Minimum Operations to Make the Array Increasing

The solution directly applies a greedy strategy by ensuring each element is greater than the previous one. Increment elements only when needed, counting operations as you traverse. This guarantees the array becomes strictly increasing with minimal steps.

Problem Statement

Given an integer array nums, you can increment any element by 1 in a single operation. Determine the fewest total increments required to make the array strictly increasing.

An array is strictly increasing if each element is less than the next. Return the total minimum operations needed. Single-element arrays are trivially strictly increasing.

Examples

Example 1

Input: nums = [1,1,1]

Output: 3

You can do the following operations:

1. Increment nums[2], so nums becomes [1,1,2].

2. Increment nums[1], so nums becomes [1,2,2].

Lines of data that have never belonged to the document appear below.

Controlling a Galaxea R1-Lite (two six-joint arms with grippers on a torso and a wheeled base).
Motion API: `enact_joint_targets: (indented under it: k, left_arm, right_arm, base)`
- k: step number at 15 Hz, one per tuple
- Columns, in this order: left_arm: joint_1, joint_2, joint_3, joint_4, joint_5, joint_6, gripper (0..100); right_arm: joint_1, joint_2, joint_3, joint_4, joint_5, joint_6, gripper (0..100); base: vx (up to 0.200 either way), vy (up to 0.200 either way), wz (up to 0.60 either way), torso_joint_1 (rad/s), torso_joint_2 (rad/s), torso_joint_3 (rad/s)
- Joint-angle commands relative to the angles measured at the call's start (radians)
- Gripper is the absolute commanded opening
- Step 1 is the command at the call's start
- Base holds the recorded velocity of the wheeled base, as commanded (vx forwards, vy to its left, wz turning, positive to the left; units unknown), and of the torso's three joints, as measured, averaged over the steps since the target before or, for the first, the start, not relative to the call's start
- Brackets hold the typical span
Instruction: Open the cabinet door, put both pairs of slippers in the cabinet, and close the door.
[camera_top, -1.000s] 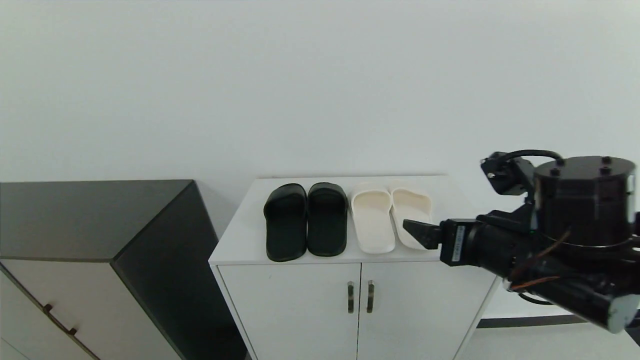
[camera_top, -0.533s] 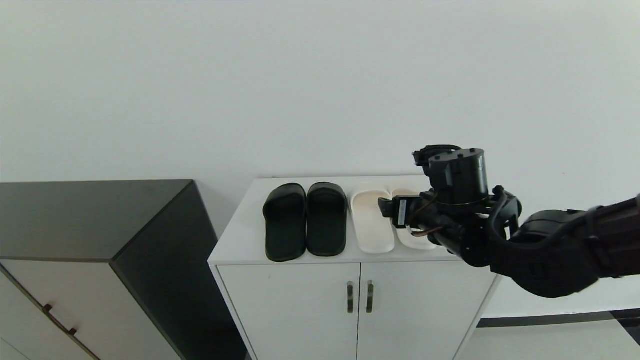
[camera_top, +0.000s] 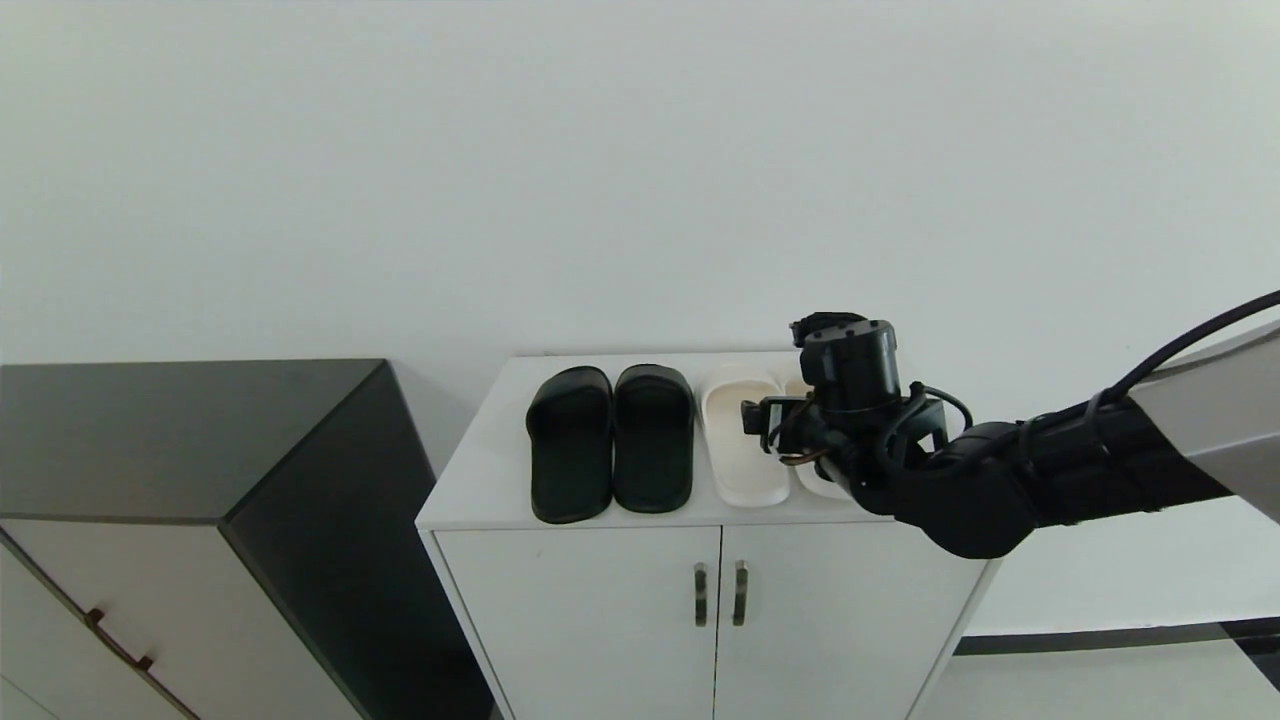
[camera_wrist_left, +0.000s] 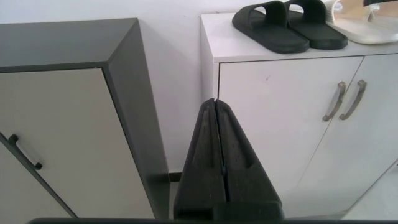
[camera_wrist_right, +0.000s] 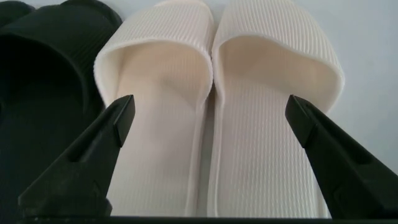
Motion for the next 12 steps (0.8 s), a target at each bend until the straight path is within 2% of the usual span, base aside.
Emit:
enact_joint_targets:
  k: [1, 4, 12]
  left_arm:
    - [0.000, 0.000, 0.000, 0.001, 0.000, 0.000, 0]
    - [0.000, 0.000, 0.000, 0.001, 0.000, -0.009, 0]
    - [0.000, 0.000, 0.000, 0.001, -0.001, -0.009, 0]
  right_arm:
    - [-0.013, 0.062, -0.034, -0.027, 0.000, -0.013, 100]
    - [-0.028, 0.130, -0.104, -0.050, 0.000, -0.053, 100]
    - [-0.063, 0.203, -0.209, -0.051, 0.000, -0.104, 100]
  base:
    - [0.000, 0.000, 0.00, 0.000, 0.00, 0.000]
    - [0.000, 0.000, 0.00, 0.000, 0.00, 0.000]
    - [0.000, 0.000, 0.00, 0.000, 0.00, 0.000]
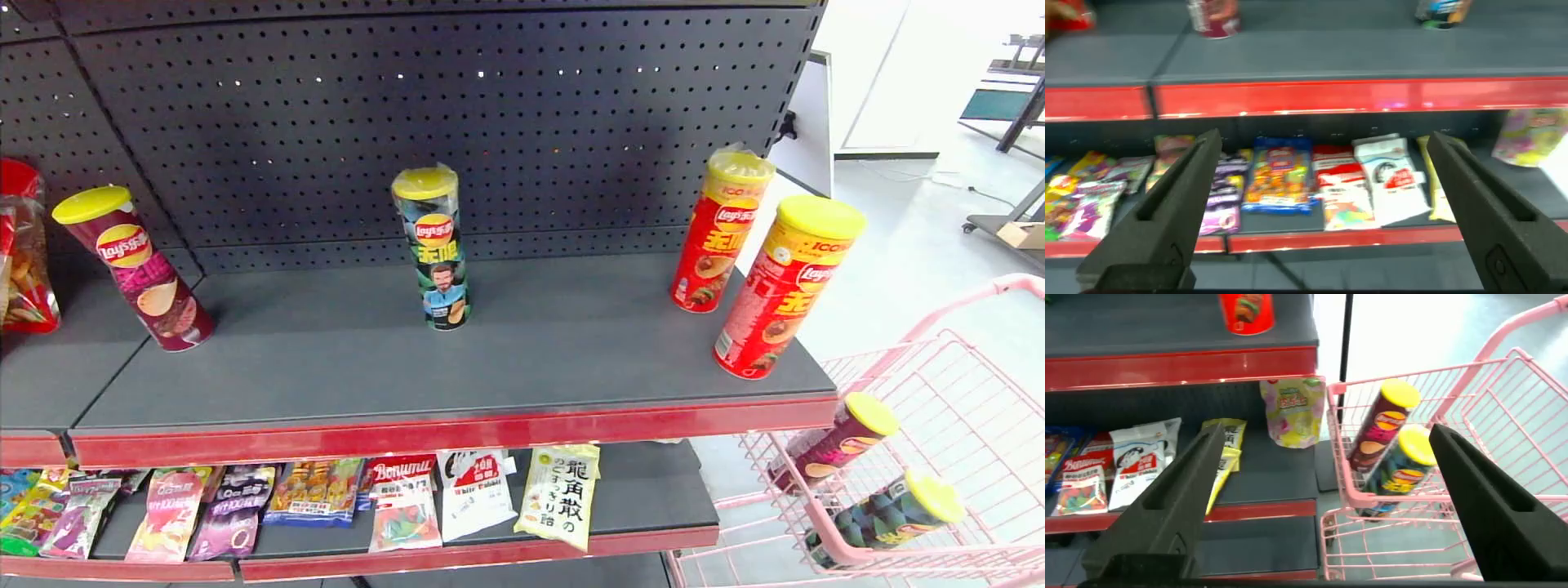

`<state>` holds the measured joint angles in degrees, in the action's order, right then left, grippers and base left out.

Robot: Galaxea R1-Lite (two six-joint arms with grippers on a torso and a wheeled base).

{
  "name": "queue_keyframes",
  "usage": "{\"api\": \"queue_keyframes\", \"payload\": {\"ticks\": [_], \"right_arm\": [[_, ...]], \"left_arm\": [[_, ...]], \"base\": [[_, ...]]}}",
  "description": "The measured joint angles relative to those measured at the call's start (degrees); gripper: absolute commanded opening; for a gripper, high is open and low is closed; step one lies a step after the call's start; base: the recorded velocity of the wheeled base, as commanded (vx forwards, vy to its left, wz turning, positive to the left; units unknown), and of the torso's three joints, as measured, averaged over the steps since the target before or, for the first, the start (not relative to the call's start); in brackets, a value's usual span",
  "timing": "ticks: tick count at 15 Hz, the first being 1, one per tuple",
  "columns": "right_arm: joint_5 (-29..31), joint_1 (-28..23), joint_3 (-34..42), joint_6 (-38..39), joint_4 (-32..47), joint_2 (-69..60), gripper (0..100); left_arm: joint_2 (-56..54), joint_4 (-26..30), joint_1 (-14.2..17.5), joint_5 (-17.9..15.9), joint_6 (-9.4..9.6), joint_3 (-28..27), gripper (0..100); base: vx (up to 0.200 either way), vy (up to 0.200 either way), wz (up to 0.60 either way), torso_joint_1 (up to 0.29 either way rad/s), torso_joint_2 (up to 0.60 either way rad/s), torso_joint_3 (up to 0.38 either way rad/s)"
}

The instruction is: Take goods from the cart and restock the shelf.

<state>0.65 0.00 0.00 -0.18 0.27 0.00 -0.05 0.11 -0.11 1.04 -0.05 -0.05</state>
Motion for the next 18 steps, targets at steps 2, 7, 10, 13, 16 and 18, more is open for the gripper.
{"api": "queue_keyframes", "payload": {"ticks": [2,7,10,13,16,18], "right_arm": [[-0.02,0.0,0.0,0.07,-0.02,0.0,100],[0.06,0.0,0.0,0.11,-0.02,0.0,100],[0.06,0.0,0.0,0.18,0.02,0.0,100],[0.11,0.05,0.0,0.21,0.0,0.0,100],[0.04,0.07,0.0,0.26,0.05,0.0,100],[0.06,0.0,0.0,0.28,0.0,0.0,100]], "left_arm": [[0.0,-0.04,0.01,-0.02,-0.02,0.0,100],[0.0,-0.01,0.01,0.0,-0.02,0.02,100],[0.0,-0.04,0.01,0.0,-0.02,0.05,100],[0.0,-0.06,0.13,-0.04,-0.02,0.05,100],[0.0,-0.09,0.04,-0.02,-0.02,0.02,100],[0.0,-0.01,0.01,0.0,-0.02,0.02,100]], "base": [[0.0,-0.2,0.0,0.002,0.0,0.002],[0.0,-0.16,0.0,0.003,0.0,0.001],[0.0,0.0,-0.6,0.001,0.0,-0.001],[0.0,0.0,-0.6,0.005,0.0,-0.002],[0.0,0.0,-0.6,0.001,0.0,0.002],[0.0,0.0,-0.6,0.002,0.0,0.005]]}}
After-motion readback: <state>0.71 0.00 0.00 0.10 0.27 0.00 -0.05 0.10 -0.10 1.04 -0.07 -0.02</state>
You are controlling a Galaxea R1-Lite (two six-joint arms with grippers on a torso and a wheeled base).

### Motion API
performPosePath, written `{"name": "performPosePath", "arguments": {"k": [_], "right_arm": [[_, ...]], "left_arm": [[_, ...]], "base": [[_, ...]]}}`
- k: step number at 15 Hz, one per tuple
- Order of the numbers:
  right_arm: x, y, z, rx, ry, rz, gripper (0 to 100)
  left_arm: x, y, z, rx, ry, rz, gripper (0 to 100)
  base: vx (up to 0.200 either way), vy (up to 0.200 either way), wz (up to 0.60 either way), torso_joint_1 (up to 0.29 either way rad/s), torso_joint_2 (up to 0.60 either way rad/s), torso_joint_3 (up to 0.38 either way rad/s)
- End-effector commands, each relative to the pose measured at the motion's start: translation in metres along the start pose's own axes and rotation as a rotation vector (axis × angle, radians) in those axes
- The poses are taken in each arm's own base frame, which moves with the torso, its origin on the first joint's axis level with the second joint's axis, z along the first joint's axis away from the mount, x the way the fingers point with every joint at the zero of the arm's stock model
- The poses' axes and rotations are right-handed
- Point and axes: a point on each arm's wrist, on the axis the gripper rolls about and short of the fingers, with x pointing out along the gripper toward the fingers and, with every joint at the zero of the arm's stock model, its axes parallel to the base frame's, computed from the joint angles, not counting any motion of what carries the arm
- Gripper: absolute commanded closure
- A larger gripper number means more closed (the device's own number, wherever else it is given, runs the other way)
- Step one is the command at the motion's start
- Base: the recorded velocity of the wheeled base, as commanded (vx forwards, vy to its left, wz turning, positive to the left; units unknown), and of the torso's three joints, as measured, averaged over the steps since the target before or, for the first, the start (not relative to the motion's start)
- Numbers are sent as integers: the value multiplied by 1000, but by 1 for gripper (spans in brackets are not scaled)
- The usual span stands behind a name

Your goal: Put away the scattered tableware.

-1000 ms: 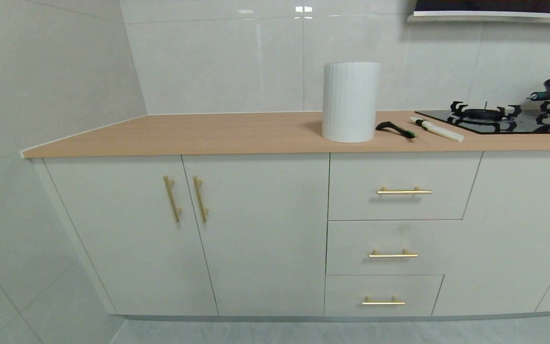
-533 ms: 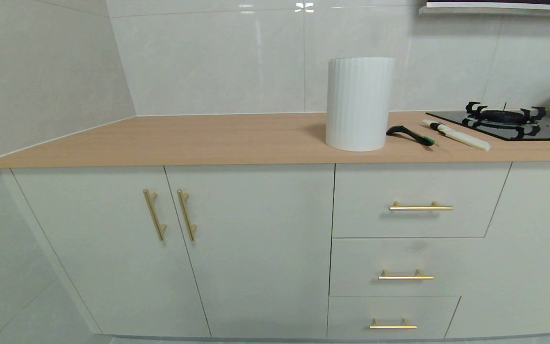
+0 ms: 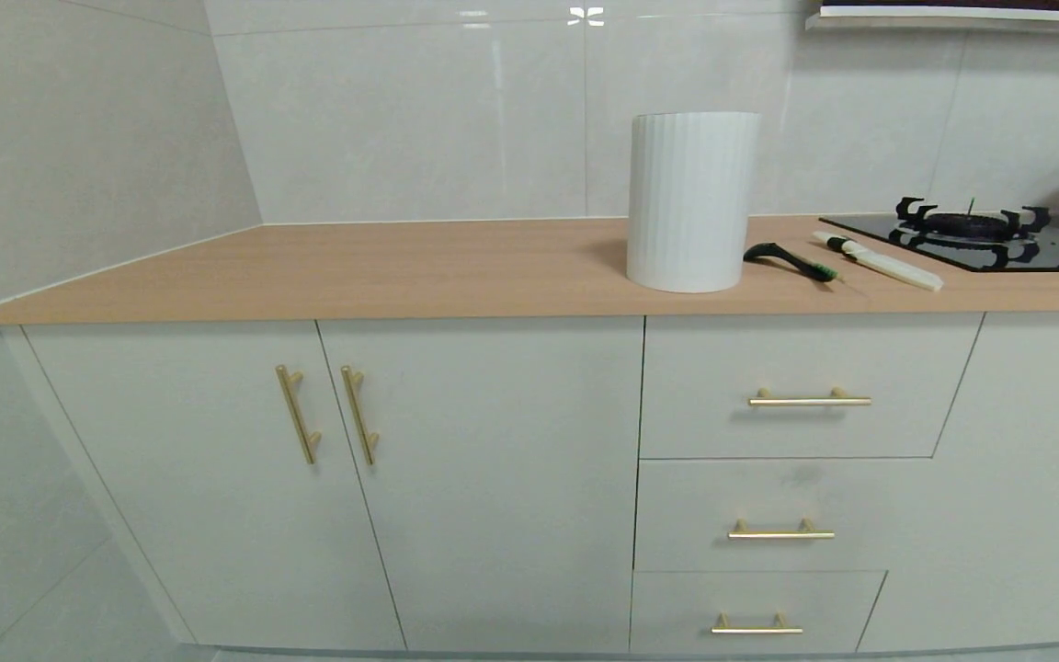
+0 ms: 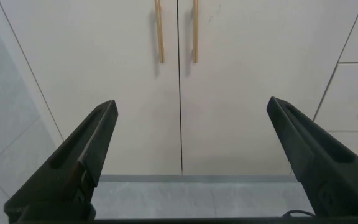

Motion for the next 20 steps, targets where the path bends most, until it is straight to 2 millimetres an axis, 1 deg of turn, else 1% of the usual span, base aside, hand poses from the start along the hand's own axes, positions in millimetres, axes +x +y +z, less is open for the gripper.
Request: {"name": "performPosePath", "arguments": {"k": [1,5,6,7,8,9,11,12,13,15,16,18,20], "right_arm": [[0,0,0,-1,1,2,0],[0,0,0,-6,-1,2,0],[-1,0,3,-5,-13,-2,0],[-7,-1,29,34,-90,8,0],[-9,-1,49,102,-97,25,0],[-4,-1,55,100,-41,35,0],[18,0,58,33,125,59,0],[24,0,57,14,168,60,0],[45,0,59,-20,303,69,0],[67,2,68,-25,402,102,0],[88,4,73,-29,488,127,0],[124,7,77,-40,608,132,0],[163,10,76,-52,683,136,0]], "left_arm": [[0,0,0,0,0,0,0],[0,0,0,0,0,0,0],[0,0,0,0,0,0,0],[0,0,0,0,0,0,0],[0,0,0,0,0,0,0],[0,0,0,0,0,0,0],[0,0,0,0,0,0,0],[0,0,0,0,0,0,0],[0,0,0,0,0,0,0],[0,0,0,0,0,0,0],[0,0,0,0,0,0,0],[0,0,0,0,0,0,0],[0,0,0,0,0,0,0]], "base": [[0,0,0,0,0,0],[0,0,0,0,0,0],[0,0,0,0,0,0],[0,0,0,0,0,0],[0,0,0,0,0,0],[0,0,0,0,0,0],[0,0,0,0,0,0],[0,0,0,0,0,0],[0,0,0,0,0,0],[0,0,0,0,0,0],[0,0,0,0,0,0],[0,0,0,0,0,0],[0,0,0,0,0,0]]}}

3. Increment nums[2], so nums becomes [1,2,3].

Example 2

Input: nums = [1,5,2,4,1]

Output: 14

Example details omitted.

Example 3

Input: nums = [8]

Output: 0

Example details omitted.

Constraints

• 1 <= nums.length <= 5000
• 1 <= nums[i] <= 104

Solution Approach

Greedy Increment Traversal

Iterate from left to right. For each nums[i+1], if it is less than or equal to nums[i], increment nums[i+1] to nums[i]+1 and add the difference to the operation count. This directly implements the greedy choice plus invariant validation pattern.

In-place Array Update

Update the array in-place during traversal to maintain the strictly increasing invariant. This avoids extra space while ensuring each decision accounts for previous increments, preventing undercounting operations.

Summation of Operations

Keep a running total of all increments performed. This total represents the minimum number of operations required. The correctness relies on always satisfying nums[i+1] >= nums[i]+1 at each step.

Complexity Analysis

Metric	Value
Time	Depends on the final approach
Space	Depends on the final approach

Time complexity is O(n) since each element is visited once. Space complexity is O(1) extra if modifying in-place, otherwise O(n) if using a separate array to track increments.

What Interviewers Usually Probe

• Notice the array must be strictly increasing, hinting at element-wise comparison.
• Greedy approach is expected, incrementing only when necessary to maintain the invariant.
• Tracking total operations while scanning sequentially shows awareness of minimal adjustments.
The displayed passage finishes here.